Lines from the one containing "Your job is to detect the aluminium" through the last line of the records below are to be repeated exactly.

### Input material
= = =

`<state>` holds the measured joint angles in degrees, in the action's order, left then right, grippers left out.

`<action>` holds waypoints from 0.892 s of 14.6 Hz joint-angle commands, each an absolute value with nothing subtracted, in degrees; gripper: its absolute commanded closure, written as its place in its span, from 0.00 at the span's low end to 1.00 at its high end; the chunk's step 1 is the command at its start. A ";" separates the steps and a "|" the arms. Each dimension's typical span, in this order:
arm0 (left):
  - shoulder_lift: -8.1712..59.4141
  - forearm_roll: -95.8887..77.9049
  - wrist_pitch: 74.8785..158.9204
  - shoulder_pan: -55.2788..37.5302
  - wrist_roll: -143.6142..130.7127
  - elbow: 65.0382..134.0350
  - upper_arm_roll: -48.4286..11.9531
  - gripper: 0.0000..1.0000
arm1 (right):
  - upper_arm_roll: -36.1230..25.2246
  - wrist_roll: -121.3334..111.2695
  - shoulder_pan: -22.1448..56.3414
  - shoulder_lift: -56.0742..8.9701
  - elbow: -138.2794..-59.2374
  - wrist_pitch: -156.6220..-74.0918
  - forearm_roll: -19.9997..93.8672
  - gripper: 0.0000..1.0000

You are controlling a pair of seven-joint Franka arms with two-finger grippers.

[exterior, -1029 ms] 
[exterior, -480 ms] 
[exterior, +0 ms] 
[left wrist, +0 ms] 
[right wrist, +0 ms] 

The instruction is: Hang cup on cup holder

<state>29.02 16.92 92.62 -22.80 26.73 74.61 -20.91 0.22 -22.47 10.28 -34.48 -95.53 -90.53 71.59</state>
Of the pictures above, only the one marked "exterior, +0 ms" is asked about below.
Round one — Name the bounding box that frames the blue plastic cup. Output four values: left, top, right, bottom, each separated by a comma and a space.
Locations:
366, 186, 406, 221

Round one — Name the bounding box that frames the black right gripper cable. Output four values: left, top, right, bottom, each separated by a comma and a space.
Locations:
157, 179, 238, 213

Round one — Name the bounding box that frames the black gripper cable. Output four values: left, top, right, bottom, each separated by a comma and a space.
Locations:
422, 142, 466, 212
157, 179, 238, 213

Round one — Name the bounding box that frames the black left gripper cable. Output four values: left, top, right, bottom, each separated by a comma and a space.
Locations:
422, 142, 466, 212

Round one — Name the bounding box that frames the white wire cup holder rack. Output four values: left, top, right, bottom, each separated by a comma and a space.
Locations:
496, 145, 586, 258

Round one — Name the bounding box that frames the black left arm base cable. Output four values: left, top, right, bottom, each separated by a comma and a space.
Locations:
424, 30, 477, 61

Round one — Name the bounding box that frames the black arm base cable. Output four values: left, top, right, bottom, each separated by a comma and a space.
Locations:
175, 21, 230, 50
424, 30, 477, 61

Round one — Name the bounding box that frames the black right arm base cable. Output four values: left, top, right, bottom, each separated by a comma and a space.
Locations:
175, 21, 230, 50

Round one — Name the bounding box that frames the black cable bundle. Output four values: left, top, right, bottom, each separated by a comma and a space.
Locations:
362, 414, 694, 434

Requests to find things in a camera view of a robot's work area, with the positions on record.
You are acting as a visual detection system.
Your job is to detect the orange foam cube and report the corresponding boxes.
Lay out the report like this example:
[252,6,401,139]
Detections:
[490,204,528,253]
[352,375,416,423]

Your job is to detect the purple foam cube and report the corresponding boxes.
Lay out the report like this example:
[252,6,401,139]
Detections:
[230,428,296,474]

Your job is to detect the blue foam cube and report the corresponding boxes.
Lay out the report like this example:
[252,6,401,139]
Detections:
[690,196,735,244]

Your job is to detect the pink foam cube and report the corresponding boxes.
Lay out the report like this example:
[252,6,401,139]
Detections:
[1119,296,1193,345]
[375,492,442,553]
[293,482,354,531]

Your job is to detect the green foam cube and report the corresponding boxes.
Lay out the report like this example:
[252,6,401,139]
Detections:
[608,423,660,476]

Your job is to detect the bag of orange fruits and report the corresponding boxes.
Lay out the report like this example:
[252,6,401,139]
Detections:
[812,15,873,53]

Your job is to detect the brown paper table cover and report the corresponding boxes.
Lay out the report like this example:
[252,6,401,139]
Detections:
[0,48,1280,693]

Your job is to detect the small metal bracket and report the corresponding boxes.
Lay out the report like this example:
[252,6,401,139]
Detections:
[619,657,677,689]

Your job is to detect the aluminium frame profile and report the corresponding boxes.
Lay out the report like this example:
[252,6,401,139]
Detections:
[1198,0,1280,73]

= = =

### Result below
Your job is to detect the aluminium frame profile and report the corresponding boxes.
Lay out the report like this example:
[252,6,401,139]
Detections:
[1198,0,1280,73]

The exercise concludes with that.